### [EXERCISE OBJECTIVE]
Which lines in the records below mention the word "listed"? Copy each one out.

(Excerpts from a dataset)
* * * * * * * * *

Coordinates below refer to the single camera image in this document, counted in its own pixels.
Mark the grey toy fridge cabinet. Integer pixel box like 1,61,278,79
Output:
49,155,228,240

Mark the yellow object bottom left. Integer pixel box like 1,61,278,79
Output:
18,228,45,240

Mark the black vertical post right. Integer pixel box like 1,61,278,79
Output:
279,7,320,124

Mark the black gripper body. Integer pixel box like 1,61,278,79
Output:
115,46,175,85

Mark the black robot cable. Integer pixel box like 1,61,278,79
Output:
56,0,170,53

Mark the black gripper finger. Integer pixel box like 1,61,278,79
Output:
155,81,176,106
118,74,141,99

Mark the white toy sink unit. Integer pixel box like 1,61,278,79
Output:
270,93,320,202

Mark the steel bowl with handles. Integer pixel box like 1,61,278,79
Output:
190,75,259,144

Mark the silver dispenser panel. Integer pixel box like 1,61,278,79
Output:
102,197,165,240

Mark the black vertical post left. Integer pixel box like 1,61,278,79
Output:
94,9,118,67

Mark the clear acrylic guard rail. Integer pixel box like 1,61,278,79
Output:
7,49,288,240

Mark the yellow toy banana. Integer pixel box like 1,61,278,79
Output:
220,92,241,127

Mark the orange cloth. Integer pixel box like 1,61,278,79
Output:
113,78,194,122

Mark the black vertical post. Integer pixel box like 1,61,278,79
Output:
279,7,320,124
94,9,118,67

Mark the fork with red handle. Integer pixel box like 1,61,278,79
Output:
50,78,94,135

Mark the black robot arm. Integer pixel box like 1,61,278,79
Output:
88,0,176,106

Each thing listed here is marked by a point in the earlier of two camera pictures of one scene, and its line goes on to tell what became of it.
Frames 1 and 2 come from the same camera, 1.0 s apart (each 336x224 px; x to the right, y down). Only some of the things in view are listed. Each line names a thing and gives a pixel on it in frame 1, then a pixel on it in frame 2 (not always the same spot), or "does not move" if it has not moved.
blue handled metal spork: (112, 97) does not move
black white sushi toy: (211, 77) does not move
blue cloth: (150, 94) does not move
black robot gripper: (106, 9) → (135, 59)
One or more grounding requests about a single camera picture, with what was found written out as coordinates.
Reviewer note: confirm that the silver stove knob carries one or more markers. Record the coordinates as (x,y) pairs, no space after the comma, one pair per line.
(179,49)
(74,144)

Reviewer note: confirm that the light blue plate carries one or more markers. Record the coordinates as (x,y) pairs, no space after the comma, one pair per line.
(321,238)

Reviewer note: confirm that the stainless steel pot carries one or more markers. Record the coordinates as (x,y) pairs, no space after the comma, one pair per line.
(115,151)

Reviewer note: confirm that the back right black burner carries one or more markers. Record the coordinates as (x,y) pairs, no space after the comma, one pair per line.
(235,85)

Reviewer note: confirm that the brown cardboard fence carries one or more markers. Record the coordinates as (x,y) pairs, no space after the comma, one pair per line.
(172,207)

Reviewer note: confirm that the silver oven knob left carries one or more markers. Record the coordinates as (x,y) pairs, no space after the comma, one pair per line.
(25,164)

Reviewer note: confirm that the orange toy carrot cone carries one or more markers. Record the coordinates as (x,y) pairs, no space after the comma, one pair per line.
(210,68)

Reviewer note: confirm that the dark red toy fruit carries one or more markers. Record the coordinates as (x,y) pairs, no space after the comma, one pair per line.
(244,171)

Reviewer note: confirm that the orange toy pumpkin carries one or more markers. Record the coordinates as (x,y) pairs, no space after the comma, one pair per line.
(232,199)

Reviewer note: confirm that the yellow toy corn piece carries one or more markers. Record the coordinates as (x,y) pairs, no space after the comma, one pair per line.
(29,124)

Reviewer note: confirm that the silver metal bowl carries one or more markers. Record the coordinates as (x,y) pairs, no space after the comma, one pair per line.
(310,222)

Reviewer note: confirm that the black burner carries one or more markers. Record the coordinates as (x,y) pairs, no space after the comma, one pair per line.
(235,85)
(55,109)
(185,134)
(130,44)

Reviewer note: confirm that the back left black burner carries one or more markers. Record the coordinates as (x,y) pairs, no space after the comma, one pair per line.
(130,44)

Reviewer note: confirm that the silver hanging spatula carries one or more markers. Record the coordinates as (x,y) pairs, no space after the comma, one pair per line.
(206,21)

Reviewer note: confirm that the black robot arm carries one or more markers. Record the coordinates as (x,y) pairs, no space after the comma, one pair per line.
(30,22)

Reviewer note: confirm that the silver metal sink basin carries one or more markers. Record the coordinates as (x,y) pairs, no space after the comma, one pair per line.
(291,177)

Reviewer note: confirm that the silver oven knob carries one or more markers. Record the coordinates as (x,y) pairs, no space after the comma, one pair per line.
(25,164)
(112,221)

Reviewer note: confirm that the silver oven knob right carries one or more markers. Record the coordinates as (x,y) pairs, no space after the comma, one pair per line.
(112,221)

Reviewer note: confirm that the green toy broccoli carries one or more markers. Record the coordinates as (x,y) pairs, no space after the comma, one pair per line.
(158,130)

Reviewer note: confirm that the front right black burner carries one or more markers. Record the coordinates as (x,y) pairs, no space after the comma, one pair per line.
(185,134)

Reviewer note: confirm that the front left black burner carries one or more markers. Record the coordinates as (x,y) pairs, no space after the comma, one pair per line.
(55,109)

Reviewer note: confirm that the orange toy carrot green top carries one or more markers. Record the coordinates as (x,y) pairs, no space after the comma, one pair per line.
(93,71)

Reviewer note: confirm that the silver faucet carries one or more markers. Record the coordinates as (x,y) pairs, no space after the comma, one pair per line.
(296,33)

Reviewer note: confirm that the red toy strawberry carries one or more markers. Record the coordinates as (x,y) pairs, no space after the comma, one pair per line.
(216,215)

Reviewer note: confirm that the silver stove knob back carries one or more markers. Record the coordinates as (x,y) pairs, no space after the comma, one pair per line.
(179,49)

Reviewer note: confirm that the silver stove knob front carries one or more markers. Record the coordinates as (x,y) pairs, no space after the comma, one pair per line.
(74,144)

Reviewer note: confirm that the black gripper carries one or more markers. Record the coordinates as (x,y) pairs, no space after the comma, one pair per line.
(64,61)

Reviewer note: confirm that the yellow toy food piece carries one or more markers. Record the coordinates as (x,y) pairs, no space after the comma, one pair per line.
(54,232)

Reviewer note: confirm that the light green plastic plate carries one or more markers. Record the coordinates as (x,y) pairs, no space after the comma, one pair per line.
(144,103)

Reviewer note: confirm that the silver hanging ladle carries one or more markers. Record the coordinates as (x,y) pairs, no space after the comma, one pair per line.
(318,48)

* * * * * * * * *

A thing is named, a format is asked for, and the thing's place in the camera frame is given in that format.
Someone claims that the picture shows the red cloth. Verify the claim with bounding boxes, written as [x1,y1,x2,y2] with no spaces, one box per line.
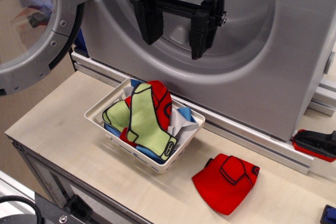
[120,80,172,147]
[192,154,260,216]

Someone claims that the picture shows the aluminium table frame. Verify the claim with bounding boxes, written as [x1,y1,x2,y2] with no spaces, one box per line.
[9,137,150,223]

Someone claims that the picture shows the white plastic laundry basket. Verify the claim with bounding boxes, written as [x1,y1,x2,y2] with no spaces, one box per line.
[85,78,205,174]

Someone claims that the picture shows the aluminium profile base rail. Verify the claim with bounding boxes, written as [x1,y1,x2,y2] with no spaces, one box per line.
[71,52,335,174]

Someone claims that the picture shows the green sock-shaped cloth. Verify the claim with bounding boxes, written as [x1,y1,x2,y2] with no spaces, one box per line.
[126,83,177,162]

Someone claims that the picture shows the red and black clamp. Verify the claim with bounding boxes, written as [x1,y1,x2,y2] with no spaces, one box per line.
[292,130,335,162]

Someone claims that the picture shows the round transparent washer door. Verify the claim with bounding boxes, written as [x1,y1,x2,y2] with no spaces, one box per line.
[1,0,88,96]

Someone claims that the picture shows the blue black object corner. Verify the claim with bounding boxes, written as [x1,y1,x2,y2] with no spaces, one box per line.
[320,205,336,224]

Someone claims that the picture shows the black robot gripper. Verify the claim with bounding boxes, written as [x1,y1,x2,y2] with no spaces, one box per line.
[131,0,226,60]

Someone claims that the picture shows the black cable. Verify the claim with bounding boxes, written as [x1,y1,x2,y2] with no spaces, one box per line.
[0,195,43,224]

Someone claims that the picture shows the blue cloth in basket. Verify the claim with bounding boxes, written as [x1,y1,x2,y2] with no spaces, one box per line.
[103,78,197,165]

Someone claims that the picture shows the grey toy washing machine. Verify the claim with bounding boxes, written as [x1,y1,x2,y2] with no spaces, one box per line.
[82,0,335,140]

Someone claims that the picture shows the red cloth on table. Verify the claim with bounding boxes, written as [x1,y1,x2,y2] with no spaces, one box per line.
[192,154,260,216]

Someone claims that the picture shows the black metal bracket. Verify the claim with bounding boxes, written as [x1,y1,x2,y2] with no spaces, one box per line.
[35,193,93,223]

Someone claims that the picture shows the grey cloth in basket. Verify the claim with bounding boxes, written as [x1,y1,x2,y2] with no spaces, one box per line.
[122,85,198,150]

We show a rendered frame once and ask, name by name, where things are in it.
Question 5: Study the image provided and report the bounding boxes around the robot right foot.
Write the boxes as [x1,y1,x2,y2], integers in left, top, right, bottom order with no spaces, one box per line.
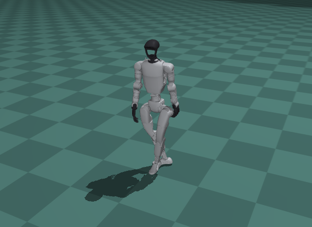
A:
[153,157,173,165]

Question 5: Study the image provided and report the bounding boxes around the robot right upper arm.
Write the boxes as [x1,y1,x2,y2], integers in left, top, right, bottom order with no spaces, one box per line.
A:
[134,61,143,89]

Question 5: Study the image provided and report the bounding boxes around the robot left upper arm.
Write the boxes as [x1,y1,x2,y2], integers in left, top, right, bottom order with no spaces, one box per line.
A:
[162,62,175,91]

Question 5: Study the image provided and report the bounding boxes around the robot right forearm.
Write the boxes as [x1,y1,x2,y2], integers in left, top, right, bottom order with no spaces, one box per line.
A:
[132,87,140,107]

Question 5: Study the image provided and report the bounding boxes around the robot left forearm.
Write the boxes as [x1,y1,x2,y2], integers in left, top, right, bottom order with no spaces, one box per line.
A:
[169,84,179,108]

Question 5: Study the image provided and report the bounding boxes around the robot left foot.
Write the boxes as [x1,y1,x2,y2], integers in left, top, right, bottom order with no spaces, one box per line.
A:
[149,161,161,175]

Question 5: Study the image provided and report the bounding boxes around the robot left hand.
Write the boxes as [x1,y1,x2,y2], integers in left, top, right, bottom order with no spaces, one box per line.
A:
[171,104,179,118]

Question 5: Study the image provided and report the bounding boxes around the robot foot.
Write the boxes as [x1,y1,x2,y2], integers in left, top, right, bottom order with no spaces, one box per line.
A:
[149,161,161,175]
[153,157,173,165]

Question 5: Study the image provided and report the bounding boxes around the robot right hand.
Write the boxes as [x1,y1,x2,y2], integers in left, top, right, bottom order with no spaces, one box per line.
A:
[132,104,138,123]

* * * * * * * * *

### [EXERCISE OUTPUT]
Each thing listed here is marked by a point in the earlier of two camera pictures of one scene, and its line goes on to tell what became of it.
Frames 1 and 2 come from the same camera, 1.0 s apart (each 336x224 px; x to the right, y down). Only some of the things in view are listed. Each line names a thing and gives a pixel on it in frame 1, then a pixel on it in frame 2 (not always the same spot), or "does not move" if it has not moved.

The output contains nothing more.